* What to do
If a line of the data below contains the string "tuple", copy it into your answer.

* Material for this exercise
»»
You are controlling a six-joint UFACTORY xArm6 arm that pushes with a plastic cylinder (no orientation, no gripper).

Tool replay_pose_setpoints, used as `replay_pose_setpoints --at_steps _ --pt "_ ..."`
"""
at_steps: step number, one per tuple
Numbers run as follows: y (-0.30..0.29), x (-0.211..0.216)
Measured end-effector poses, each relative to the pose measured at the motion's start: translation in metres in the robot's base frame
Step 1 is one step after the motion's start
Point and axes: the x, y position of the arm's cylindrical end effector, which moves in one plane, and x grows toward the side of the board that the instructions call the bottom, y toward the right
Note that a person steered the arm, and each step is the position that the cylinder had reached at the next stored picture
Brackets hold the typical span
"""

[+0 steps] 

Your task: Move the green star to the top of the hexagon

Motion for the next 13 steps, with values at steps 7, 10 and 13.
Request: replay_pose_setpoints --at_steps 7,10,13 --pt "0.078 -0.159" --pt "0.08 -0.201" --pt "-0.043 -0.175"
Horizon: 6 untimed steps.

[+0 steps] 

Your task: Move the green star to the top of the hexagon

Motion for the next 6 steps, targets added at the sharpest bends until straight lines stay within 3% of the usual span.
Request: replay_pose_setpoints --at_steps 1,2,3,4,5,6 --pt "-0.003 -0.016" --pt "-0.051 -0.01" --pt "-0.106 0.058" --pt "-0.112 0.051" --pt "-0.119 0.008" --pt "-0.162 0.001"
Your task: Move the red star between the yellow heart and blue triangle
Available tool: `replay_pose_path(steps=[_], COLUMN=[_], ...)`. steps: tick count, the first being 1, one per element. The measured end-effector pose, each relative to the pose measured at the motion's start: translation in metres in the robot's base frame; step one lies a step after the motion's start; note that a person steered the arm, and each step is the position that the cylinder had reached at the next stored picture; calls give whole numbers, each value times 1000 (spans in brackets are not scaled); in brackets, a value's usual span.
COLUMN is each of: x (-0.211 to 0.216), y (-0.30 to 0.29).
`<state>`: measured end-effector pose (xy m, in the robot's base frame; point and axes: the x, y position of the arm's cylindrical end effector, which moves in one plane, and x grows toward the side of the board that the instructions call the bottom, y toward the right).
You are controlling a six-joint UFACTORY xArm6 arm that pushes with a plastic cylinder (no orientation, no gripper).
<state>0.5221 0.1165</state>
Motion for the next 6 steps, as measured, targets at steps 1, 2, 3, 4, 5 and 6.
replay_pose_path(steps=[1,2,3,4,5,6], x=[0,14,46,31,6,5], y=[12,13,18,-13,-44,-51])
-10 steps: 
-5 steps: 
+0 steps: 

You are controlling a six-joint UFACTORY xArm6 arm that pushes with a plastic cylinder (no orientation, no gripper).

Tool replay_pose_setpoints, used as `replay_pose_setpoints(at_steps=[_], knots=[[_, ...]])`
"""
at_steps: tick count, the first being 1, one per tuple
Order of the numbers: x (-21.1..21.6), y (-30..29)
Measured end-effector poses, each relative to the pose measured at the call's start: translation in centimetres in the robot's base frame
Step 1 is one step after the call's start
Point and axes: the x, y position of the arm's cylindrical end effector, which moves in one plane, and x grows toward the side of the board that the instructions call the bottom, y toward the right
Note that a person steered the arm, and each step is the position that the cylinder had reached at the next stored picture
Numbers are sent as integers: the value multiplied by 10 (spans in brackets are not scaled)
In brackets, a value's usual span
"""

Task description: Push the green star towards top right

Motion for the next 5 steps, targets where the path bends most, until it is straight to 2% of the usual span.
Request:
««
* Solution to the problem
at_steps: step number, one per tuple
at_steps: tick count, the first being 1, one per tuple

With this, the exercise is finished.